DIRECTIONS:
All lines in the material with the string "this" should be listed.

BEGIN DATA FOR PROCESSING

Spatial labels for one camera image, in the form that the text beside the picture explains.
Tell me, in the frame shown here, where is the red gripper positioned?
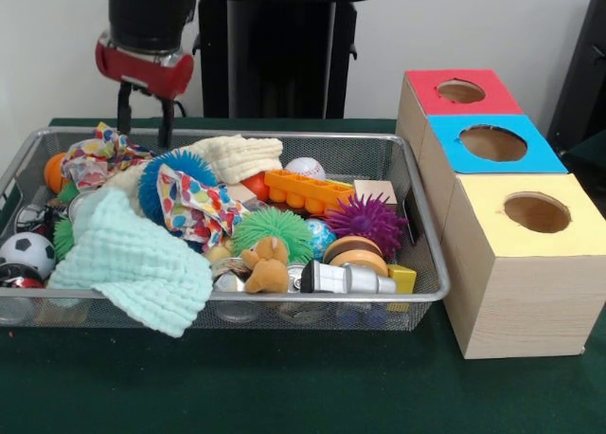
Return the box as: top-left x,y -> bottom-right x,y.
94,29 -> 195,149

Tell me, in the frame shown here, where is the blue spiky rubber ball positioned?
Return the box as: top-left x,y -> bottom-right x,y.
137,149 -> 220,226

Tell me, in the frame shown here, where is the cream knitted cloth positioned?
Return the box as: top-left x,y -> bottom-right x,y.
101,134 -> 284,217

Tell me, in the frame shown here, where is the light blue waffle cloth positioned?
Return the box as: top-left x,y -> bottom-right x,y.
46,187 -> 213,339

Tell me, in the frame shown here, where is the shallow clear mesh bin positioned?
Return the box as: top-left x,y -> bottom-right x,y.
0,125 -> 452,334

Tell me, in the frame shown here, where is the wooden box with three holes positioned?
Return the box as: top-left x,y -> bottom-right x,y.
396,68 -> 606,359

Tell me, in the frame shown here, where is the colourful patterned cloth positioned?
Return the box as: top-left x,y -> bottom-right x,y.
157,163 -> 248,245

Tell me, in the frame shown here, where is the small white baseball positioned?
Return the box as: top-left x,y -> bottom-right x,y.
284,157 -> 327,180

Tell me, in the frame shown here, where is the green spiky rubber ball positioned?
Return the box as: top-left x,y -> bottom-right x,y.
231,208 -> 314,264

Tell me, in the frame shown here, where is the orange toy building brick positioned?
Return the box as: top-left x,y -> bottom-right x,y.
263,169 -> 356,216

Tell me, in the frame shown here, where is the tan plush animal toy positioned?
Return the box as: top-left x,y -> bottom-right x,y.
240,237 -> 291,294

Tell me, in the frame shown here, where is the purple spiky rubber ball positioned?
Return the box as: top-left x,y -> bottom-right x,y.
325,192 -> 409,260

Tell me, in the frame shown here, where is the dark green table cloth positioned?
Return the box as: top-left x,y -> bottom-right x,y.
0,116 -> 606,434

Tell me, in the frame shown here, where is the black equipment case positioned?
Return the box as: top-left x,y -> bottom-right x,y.
546,0 -> 606,170

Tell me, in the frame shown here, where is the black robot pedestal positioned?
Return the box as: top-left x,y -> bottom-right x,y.
191,0 -> 383,120

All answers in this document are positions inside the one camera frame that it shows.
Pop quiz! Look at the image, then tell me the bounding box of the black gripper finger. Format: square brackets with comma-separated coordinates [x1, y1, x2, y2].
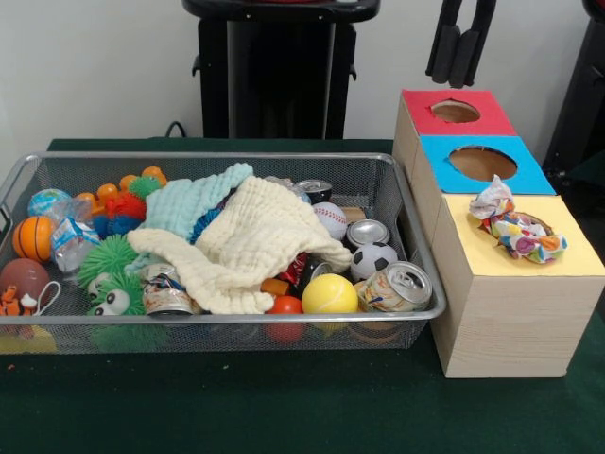
[448, 0, 496, 90]
[424, 0, 464, 85]

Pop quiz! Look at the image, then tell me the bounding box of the colourful polka-dot cloth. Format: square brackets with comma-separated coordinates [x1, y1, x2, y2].
[468, 174, 569, 264]

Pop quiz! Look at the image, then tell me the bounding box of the cream knitted cloth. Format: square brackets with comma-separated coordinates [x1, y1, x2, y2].
[126, 175, 354, 316]

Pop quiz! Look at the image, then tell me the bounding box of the crushed clear plastic bottle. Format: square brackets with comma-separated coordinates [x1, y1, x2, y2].
[46, 198, 101, 273]

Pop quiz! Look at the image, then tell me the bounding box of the wooden box with three holes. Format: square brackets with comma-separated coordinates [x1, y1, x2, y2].
[390, 88, 605, 378]

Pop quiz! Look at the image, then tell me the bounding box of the shallow mesh bin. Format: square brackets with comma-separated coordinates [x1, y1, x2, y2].
[0, 150, 447, 354]

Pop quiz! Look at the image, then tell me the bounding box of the black upright panel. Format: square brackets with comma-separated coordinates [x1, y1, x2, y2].
[542, 16, 605, 179]

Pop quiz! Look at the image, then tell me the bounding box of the dark green tablecloth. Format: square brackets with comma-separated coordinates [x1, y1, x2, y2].
[0, 136, 605, 454]
[564, 150, 605, 223]

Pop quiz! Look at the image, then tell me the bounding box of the silver drink can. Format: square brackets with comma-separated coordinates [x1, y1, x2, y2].
[347, 219, 391, 248]

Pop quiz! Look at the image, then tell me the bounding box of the white baseball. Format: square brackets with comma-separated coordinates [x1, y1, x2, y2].
[312, 201, 350, 241]

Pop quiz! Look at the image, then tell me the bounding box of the black and white soccer ball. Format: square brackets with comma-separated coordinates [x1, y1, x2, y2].
[349, 241, 399, 283]

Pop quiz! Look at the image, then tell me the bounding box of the printed drink can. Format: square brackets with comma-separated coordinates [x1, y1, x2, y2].
[357, 260, 434, 313]

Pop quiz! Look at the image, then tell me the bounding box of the yellow tennis ball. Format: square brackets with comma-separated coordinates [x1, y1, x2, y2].
[301, 272, 359, 315]

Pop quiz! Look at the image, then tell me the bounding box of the light blue knitted cloth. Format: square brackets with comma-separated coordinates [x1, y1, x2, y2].
[125, 163, 255, 275]

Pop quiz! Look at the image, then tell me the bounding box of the small red ball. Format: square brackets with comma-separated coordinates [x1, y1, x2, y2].
[267, 295, 304, 316]

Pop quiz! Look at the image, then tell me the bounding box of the blue green globe ball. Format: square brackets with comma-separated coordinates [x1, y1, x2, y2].
[26, 187, 72, 218]

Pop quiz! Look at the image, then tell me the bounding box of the orange mini basketball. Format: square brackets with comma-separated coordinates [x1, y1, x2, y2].
[12, 216, 57, 263]

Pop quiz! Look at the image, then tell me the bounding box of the brown mini football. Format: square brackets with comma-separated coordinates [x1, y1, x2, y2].
[0, 257, 51, 308]

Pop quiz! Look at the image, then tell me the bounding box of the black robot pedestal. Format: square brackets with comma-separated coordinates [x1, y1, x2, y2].
[181, 0, 382, 139]

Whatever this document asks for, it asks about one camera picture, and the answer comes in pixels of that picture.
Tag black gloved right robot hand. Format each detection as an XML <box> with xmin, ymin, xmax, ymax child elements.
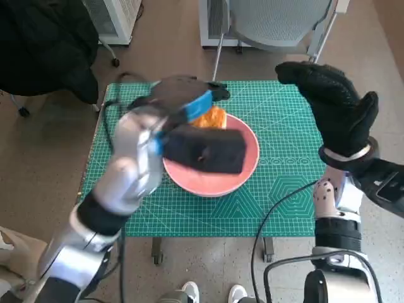
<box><xmin>275</xmin><ymin>61</ymin><xmax>379</xmax><ymax>157</ymax></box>

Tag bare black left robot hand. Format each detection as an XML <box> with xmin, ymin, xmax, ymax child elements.
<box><xmin>128</xmin><ymin>74</ymin><xmax>231</xmax><ymax>124</ymax></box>

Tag rectangular orange toy bread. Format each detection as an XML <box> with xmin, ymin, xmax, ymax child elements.
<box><xmin>191</xmin><ymin>105</ymin><xmax>227</xmax><ymax>129</ymax></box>

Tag pink bowl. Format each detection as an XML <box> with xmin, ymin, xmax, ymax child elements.
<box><xmin>162</xmin><ymin>113</ymin><xmax>260</xmax><ymax>198</ymax></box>

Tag white air purifier unit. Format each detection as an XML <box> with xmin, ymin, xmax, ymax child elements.
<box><xmin>198</xmin><ymin>0</ymin><xmax>253</xmax><ymax>48</ymax></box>

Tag white cabinet with grille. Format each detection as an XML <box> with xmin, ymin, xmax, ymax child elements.
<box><xmin>82</xmin><ymin>0</ymin><xmax>143</xmax><ymax>45</ymax></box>

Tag grey mesh chair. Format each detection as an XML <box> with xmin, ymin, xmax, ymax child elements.
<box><xmin>211</xmin><ymin>0</ymin><xmax>348</xmax><ymax>81</ymax></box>

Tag green cutting mat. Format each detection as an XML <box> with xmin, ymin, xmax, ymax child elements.
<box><xmin>77</xmin><ymin>80</ymin><xmax>328</xmax><ymax>237</ymax></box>

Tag black table leg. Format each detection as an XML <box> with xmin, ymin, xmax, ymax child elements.
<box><xmin>263</xmin><ymin>237</ymin><xmax>275</xmax><ymax>263</ymax></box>
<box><xmin>151</xmin><ymin>237</ymin><xmax>164</xmax><ymax>265</ymax></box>

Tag white shoe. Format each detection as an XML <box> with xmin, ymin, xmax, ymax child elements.
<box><xmin>181</xmin><ymin>280</ymin><xmax>200</xmax><ymax>303</ymax></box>
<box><xmin>227</xmin><ymin>283</ymin><xmax>247</xmax><ymax>303</ymax></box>

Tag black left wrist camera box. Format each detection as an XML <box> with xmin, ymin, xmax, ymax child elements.
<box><xmin>161</xmin><ymin>127</ymin><xmax>249</xmax><ymax>175</ymax></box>

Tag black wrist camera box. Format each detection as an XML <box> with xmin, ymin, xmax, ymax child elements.
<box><xmin>161</xmin><ymin>127</ymin><xmax>249</xmax><ymax>175</ymax></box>
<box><xmin>350</xmin><ymin>157</ymin><xmax>404</xmax><ymax>218</ymax></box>

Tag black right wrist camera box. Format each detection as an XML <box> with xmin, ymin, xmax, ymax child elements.
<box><xmin>350</xmin><ymin>157</ymin><xmax>404</xmax><ymax>218</ymax></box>

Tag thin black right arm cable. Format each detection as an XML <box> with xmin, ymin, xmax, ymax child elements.
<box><xmin>251</xmin><ymin>180</ymin><xmax>318</xmax><ymax>303</ymax></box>

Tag thick black cable loop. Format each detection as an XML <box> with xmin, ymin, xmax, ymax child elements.
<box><xmin>263</xmin><ymin>252</ymin><xmax>384</xmax><ymax>303</ymax></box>

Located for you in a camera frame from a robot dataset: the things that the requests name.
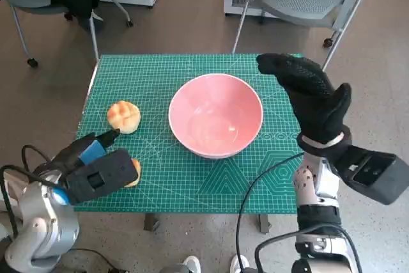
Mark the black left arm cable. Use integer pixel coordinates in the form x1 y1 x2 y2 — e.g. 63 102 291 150
0 144 54 238

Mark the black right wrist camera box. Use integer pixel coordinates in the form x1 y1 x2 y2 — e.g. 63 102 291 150
335 144 409 206

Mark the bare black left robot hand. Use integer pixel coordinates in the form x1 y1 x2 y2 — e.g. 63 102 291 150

END DATA FOR PROCESSING

ANSWER BELOW:
All answers in this document are positions inside the one camera frame that it shows.
Whatever this document asks for, it asks about one camera picture, and the answer comes in pixels of that picture.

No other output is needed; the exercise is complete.